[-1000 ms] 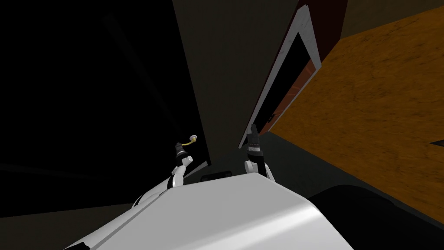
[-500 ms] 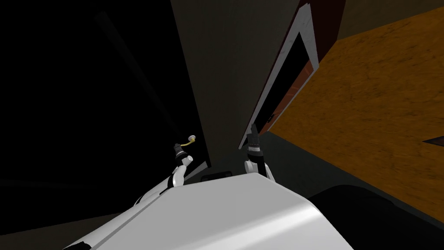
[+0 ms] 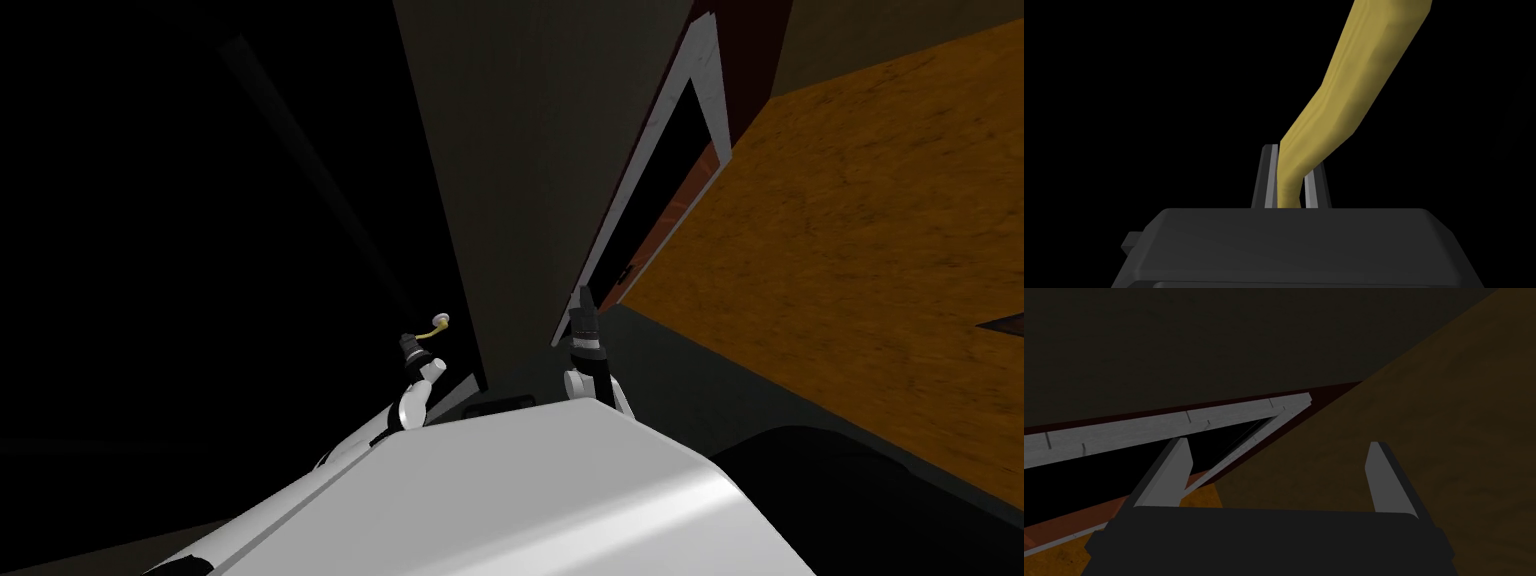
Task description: Push the door open
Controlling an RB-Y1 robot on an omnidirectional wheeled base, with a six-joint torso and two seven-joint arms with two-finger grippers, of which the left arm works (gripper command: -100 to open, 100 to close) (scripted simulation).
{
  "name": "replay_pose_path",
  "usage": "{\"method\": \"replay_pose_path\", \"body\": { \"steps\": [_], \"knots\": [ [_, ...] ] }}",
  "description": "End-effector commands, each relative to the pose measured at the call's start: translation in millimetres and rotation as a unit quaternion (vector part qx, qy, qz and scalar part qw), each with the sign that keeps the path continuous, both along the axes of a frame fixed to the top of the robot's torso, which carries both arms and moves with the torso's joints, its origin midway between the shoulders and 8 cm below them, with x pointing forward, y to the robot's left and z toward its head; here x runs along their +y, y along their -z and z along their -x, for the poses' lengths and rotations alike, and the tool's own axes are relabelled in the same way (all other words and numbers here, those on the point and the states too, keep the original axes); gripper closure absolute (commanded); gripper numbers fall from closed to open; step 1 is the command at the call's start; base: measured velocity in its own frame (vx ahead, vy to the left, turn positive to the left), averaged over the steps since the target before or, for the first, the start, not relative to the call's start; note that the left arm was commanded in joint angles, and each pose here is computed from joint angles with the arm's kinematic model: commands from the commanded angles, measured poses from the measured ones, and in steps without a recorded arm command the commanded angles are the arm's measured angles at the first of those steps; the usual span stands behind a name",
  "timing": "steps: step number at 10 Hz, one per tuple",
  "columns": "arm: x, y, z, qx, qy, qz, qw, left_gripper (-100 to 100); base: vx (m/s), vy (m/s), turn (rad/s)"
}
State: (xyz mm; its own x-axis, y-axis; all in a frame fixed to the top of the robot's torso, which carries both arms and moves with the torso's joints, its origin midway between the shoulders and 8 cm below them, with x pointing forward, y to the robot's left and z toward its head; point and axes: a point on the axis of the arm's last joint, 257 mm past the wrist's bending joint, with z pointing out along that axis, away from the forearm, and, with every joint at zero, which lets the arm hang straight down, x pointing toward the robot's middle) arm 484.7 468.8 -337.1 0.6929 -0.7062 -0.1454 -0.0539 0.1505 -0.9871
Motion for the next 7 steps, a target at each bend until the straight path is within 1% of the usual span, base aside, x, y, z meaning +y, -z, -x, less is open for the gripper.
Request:
{"method": "replay_pose_path", "body": {
  "steps": [1, 2, 3, 4, 7],
  "knots": [
    [9.0, -2.5, 5.6, -0.002, -0.018, 0.000, 0.9998, 100, 0.141, 0.025, -0.031],
    [9.6, -3.9, 5.3, -0.004, -0.019, -0.001, 0.9998, 100, 0.100, 0.003, 0.028],
    [9.0, -2.5, 5.6, -0.002, -0.018, 0.000, 0.9998, 100, 0.050, 0.003, 0.010],
    [5.8, 2.2, 8.6, 0.000, -0.029, 0.008, 0.9996, 100, 0.141, 0.010, 0.015],
    [0.3, 7.7, 11.3, 0.003, -0.038, 0.018, 0.9991, 100, 0.173, 0.015, 0.039]
  ]
}}
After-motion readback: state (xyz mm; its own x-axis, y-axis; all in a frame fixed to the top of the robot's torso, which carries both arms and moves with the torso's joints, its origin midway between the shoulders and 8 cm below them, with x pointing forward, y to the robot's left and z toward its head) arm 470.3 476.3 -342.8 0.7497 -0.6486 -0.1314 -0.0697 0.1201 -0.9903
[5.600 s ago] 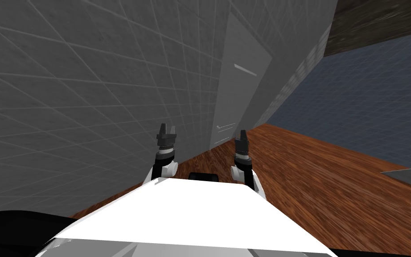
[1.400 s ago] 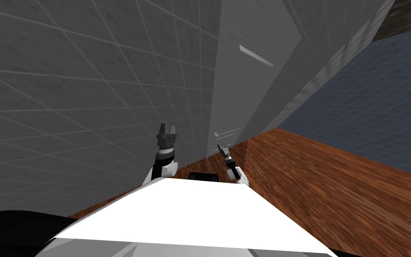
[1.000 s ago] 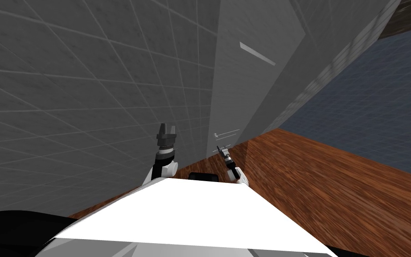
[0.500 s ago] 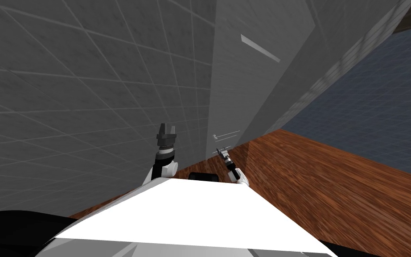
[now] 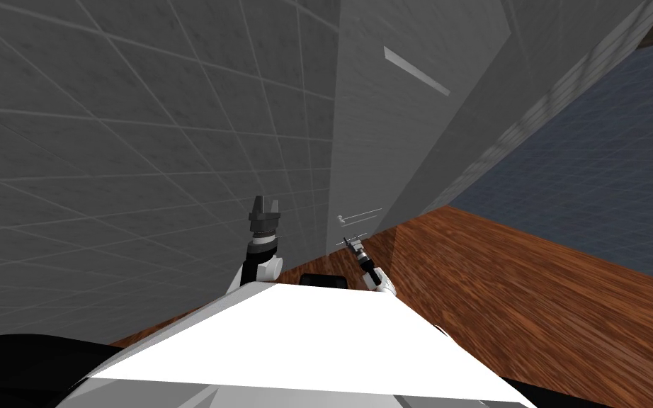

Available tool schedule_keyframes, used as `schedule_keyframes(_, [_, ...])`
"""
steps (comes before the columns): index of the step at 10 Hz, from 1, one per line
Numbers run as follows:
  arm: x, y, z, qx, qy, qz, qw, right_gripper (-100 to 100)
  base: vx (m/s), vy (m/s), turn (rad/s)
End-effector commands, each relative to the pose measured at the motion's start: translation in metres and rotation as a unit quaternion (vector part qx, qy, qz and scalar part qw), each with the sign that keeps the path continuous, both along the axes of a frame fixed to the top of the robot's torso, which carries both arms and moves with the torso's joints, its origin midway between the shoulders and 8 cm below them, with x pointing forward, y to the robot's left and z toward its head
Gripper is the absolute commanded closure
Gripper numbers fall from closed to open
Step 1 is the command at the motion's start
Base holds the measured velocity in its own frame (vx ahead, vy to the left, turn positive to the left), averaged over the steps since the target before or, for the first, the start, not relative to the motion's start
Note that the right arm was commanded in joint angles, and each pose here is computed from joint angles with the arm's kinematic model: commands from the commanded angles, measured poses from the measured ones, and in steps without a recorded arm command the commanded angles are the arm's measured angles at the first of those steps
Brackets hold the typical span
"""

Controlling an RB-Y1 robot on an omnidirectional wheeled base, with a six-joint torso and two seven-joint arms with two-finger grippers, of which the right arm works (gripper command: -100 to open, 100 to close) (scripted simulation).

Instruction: Pull the door open

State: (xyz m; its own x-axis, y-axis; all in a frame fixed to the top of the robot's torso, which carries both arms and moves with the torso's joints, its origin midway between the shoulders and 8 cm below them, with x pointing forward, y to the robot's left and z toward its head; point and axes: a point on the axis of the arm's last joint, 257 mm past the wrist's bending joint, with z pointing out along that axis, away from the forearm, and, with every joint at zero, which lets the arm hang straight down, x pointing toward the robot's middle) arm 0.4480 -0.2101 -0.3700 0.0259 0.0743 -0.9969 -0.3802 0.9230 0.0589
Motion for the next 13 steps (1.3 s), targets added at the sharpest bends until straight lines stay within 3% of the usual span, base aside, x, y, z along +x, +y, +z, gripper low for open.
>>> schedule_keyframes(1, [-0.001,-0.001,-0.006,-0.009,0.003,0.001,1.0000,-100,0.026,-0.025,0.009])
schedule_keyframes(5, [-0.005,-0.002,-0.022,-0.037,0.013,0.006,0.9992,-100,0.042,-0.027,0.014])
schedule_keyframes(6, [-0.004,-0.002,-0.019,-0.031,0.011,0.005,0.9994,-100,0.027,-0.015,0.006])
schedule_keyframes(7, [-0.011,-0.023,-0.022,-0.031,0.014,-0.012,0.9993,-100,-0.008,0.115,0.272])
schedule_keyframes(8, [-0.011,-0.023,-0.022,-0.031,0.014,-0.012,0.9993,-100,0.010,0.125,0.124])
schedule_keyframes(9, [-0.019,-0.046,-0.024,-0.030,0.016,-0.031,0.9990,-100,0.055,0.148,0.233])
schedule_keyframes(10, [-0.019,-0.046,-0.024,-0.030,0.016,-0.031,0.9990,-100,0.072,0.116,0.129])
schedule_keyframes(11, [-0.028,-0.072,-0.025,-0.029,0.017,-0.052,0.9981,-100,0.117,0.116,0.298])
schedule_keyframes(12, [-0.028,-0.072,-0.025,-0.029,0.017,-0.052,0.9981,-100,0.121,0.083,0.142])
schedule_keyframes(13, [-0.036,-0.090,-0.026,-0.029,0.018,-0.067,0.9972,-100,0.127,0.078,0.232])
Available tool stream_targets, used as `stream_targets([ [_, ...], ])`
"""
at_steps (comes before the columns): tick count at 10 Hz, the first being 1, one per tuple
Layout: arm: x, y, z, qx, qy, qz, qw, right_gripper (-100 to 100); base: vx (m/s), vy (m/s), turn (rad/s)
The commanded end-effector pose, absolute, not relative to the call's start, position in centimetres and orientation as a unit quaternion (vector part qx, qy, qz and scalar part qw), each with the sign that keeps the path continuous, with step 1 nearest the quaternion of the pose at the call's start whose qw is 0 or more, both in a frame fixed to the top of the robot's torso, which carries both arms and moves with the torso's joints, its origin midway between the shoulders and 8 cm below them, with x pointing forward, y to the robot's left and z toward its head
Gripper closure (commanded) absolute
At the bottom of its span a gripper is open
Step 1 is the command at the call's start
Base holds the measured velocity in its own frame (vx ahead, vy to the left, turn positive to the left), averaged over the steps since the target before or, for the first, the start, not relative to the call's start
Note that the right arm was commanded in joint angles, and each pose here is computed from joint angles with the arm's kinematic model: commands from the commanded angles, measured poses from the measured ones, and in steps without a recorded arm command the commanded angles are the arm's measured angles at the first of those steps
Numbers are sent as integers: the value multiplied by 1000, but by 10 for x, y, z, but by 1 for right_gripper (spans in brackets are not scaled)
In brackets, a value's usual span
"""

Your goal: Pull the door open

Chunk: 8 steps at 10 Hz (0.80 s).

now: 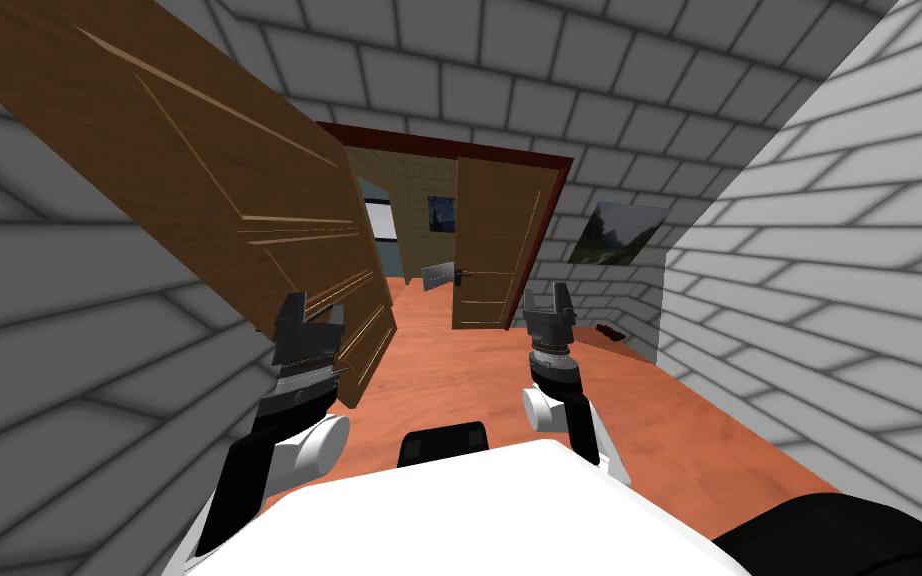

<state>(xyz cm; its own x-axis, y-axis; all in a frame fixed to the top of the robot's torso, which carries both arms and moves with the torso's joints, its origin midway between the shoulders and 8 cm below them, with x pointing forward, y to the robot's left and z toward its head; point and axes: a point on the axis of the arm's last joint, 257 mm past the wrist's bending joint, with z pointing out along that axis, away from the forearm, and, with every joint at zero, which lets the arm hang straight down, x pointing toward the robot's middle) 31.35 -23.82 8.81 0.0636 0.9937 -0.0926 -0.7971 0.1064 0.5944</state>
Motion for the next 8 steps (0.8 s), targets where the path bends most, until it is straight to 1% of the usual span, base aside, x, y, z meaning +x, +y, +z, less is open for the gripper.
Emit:
stream_targets([
  [1,322,-240,79,207,252,639,696,-100,33,11,53],
  [8,363,-248,36,243,277,640,674,-100,79,4,57],
])
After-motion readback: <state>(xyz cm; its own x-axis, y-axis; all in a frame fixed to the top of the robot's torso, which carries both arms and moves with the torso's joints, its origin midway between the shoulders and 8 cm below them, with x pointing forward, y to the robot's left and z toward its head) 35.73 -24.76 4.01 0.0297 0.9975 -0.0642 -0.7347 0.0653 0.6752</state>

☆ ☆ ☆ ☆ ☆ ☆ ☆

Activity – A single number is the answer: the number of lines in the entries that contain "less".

Result of the task – 2